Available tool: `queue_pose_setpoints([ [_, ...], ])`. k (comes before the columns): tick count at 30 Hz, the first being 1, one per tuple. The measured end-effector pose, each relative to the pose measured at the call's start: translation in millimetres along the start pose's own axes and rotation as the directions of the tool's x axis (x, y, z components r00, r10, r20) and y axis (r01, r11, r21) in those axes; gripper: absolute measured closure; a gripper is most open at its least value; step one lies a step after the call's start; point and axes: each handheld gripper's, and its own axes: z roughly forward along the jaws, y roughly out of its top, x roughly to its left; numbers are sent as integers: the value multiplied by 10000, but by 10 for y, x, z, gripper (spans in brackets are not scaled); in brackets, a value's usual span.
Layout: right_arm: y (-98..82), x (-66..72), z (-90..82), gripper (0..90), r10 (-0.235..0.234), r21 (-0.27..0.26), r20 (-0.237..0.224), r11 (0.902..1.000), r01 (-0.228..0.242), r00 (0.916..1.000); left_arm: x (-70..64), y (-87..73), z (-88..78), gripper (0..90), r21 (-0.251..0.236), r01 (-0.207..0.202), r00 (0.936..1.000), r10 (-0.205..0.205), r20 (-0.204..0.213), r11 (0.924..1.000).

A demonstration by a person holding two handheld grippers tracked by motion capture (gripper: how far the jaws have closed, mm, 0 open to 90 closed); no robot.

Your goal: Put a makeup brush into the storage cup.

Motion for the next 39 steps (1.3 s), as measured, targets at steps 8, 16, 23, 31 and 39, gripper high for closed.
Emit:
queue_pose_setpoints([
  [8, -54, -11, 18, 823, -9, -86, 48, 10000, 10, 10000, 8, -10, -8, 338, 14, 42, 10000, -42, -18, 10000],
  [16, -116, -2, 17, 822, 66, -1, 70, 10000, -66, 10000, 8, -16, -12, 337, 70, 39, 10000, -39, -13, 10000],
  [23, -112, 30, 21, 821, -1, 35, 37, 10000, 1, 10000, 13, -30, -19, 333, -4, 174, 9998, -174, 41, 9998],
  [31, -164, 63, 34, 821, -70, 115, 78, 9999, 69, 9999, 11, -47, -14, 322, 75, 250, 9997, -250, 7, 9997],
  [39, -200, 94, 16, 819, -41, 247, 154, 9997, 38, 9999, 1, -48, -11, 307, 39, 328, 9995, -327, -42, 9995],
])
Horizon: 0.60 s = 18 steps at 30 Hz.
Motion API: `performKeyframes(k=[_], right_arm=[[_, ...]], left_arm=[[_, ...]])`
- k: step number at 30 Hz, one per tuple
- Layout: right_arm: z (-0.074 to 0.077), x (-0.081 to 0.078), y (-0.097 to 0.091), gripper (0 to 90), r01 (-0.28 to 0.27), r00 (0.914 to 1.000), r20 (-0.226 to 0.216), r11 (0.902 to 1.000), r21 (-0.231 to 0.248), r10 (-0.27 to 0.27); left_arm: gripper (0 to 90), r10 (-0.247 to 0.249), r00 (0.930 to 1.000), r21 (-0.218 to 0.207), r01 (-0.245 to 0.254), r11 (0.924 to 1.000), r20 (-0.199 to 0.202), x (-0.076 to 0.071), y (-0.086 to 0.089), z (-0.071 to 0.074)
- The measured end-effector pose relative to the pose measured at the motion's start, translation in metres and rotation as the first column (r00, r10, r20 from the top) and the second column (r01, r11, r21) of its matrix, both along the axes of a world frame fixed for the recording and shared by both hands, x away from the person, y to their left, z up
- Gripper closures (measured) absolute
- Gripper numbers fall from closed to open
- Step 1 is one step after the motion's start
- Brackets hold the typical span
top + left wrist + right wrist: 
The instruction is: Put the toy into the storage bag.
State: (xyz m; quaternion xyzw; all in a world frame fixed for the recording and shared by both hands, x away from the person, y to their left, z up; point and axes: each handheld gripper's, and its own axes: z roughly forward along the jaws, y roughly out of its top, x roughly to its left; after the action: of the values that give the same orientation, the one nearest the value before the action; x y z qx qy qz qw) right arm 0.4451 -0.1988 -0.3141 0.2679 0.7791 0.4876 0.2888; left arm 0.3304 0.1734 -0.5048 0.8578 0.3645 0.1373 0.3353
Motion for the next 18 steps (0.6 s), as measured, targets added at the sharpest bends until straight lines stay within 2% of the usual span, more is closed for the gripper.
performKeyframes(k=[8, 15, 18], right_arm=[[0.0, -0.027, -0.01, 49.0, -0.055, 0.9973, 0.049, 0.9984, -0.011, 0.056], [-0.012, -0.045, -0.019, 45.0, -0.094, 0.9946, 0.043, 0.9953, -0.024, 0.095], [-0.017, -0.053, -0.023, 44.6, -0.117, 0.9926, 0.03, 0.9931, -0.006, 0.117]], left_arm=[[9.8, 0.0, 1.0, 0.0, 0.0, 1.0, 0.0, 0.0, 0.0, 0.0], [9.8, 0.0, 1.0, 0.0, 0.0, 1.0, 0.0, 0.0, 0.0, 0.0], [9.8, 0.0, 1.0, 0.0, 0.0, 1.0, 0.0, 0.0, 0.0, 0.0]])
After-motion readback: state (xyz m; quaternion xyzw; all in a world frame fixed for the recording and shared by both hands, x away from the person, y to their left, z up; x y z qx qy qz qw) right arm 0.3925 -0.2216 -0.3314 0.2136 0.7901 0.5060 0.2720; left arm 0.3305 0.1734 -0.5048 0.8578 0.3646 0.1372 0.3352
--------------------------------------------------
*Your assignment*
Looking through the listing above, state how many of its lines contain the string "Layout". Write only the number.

*Written response*
2